Por: Aldrin García – Director de Totus Noticias
Gustavo Petro insiste en proclamarse “el jefe de los alcaldes”. Una frase que parece sacada de una república bananera donde todo debe pasar por la orden del gran caudillo. Pero en Colombia la historia es otra: los alcaldes no tienen jefe. Ni Petro, ni nadie. Sus únicos jefes son los ciudadanos que los eligieron con el voto.
Lo curioso es que Petro repite esa frase con la seguridad de quien cree que todos le deben obediencia. Se asume jefe y, de paso, libertador. Como si se tratara de una versión tropical de Bolívar, pero sin espada, sin caballo y con cuenta de Twitter. Se imagina al mando de ejércitos de alcaldes alineados en formación, cuando en la realidad lo único que genera es molestia y respuestas en contra.
Ahí está el ejemplo de Federico Gutiérrez, alcalde de Medellín, que le contestó de frente: “Mis jefes son los 2.500.000 ciudadanos de Medellín”. Carlos Fernando Galán en Bogotá, Alejandro Eder en Cali y hasta gobernadores se sumaron a la ola de réplicas. Y para que no quedara duda, la Federación Colombiana de Municipios tuvo que recordarle que los alcaldes no son subalternos del presidente. Eso lo dejó mal parado: no como jefe, sino como alguien que no entiende la Constitución que juró defender.
El problema es más de fondo. Petro confunde la autoridad con el caudillismo. Piensa que por levantar la voz ya todos deben cuadrarse firmes. Pero ni manda ni convence. Y aquí está la gran diferencia: el jefe cree que imponer es suficiente, mientras que el líder sabe que su fuerza está en inspirar, escuchar y sumar. Petro no logra ninguna de las dos. Ni es jefe porque no lo reconocen, ni es líder porque no convoca.
Su estilo se reduce a pelear con todo el que no piense como él. Ha peleado con alcaldes, con gobernadores, con empresarios, con periodistas, con expresidentes, con asociaciones, con Estados Unidos, con cifras inventadas… hasta con el sentido común. En cada pelea, Petro se cree el salvador de la patria, el último libertador que vino a redimir al pueblo. Pero lo cierto es que en lugar de salvar, divide; en vez de unir, enfrenta; y en vez de liderar, improvisa.
Un verdadero líder no necesita gritar que lo es, ni imponer su autoridad con frases altisonantes. Un líder escucha, entiende, se rodea de equipos capaces y respeta a quienes también tienen poder de decisión. Liderar es inspirar confianza, dar ejemplo con acciones, asumir responsabilidades y generar unidad incluso en medio de las diferencias. Un líder sabe que su fuerza no está en la soberbia, sino en la capacidad de sumar voluntades y de mostrar resultados que hablen más fuerte que los discursos.

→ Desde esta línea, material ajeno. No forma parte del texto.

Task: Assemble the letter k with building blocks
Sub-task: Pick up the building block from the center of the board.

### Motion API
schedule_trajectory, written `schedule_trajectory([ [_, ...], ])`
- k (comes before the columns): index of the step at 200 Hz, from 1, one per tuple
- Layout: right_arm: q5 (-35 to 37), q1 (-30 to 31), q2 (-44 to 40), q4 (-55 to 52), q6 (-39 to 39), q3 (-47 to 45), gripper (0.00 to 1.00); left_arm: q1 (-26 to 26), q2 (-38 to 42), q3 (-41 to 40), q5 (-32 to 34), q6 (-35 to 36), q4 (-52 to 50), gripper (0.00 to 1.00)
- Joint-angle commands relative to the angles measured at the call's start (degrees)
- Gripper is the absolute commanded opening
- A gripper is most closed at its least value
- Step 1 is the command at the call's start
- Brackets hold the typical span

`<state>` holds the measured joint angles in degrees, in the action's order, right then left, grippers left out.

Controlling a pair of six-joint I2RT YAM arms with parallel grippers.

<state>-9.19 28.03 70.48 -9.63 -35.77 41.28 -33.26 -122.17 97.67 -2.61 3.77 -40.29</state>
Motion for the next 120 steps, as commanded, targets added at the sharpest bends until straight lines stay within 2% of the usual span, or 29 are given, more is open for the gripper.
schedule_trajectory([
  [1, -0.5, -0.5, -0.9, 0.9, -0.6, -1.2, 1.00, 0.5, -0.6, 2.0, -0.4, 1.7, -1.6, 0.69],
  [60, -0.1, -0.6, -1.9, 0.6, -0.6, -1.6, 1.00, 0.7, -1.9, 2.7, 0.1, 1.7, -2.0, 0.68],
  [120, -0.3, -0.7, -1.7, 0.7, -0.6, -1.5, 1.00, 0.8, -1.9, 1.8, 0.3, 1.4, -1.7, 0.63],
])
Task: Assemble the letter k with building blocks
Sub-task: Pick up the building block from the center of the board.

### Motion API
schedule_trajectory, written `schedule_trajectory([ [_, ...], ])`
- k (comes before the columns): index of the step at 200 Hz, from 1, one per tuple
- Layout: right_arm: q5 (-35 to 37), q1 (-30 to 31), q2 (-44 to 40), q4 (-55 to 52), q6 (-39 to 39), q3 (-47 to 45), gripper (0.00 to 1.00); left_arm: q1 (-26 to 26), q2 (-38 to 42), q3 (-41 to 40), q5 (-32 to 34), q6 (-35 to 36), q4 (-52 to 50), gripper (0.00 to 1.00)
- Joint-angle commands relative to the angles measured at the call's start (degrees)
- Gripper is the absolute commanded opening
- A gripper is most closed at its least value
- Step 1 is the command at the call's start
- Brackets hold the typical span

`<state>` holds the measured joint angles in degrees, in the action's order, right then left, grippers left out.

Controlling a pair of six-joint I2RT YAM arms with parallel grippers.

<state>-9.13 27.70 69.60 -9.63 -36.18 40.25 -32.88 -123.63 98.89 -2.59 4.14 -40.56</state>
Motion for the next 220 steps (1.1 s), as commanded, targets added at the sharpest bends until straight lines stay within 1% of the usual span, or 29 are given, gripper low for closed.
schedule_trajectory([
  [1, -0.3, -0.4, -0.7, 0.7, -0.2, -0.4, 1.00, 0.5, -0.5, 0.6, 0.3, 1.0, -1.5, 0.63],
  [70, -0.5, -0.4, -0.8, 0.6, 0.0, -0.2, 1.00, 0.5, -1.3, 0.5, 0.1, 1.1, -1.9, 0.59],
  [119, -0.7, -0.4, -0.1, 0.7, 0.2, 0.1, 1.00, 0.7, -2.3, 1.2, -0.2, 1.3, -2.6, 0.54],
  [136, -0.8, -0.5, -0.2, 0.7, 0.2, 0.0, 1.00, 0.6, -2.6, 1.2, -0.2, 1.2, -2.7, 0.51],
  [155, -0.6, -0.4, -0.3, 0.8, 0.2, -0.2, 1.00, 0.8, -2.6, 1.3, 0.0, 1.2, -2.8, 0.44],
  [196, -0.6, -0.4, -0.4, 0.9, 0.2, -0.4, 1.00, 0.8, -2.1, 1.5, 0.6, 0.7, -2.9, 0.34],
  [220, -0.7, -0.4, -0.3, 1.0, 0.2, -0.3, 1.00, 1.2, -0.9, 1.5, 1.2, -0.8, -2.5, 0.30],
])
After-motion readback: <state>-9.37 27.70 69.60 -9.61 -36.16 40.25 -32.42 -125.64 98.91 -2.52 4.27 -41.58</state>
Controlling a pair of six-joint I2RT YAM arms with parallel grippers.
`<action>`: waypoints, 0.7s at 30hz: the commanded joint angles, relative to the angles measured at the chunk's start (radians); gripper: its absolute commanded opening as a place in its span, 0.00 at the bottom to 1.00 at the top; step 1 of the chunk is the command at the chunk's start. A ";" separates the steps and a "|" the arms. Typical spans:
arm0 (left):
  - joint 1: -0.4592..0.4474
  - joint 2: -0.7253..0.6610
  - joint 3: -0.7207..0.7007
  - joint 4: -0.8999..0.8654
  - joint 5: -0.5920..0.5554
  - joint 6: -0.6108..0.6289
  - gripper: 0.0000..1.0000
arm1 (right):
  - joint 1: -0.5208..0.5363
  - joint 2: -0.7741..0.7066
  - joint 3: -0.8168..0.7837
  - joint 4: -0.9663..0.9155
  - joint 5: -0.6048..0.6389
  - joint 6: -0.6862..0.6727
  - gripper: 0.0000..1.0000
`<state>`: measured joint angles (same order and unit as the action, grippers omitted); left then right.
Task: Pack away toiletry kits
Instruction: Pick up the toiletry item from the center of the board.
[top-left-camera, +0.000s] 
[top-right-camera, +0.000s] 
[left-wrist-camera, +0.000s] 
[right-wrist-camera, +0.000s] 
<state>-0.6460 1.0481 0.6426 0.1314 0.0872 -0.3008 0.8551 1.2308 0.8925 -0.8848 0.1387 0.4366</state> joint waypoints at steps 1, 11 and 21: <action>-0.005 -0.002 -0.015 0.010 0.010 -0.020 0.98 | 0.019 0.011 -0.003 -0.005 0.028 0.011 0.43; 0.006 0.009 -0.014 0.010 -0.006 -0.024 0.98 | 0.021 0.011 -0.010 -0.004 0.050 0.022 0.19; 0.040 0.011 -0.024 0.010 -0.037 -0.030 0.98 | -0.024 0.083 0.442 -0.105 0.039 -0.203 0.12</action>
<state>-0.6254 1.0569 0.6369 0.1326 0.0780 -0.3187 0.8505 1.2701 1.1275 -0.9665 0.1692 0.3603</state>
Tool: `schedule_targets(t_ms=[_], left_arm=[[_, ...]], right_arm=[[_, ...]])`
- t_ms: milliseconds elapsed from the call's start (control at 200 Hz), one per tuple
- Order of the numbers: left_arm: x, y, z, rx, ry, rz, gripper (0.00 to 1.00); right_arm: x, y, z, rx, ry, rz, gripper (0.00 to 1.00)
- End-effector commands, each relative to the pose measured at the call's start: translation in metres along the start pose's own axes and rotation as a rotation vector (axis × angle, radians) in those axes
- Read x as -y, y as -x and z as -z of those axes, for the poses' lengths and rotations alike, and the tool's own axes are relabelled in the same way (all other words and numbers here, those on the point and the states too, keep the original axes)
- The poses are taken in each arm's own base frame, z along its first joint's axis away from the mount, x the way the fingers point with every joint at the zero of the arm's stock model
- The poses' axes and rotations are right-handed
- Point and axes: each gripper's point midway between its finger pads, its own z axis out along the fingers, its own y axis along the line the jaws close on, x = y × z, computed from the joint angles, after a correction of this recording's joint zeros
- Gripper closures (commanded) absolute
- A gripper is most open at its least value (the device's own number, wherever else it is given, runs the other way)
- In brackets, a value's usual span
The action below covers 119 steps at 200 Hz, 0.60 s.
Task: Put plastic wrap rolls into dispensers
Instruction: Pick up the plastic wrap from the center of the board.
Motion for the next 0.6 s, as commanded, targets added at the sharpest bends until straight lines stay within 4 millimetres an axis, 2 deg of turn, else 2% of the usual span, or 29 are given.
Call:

Colombia no necesita un “capataz” de discursos ni un “redentor” de redes sociales. Necesita un líder real, alguien que entienda que gobernar es construir acuerdos y no trincheras. Paradójicamente, Petro tanto critica a Álvaro Uribe, pero si algo no se le puede negar al expresidente es que supo ejercer liderazgo. Uribe no necesitaba declararse jefe para que alcaldes y gobernadores lo buscaran; su liderazgo se basaba en presencia, resultados y capacidad de convocar. Lo seguían incluso quienes no lo querían. Eso es lo que distingue a un líder de un jefe de palabra: la legitimidad que se gana en el terreno, no la que se grita desde un atril.
Hoy Petro quiere ser jefe, pero no lo reconocen. Sueña con ser líder, pero no lo siguen. Y en esa contradicción está el problema de su gobierno: un presidente que se imagina Bolívar, pero que actúa más como un polemista sin norte. La Colombia de hoy necesita liderazgo, no jefatura de cartón. Y mientras no lo entienda, seguiremos con un país gobernado a punta de peleas, pero huérfano de líder.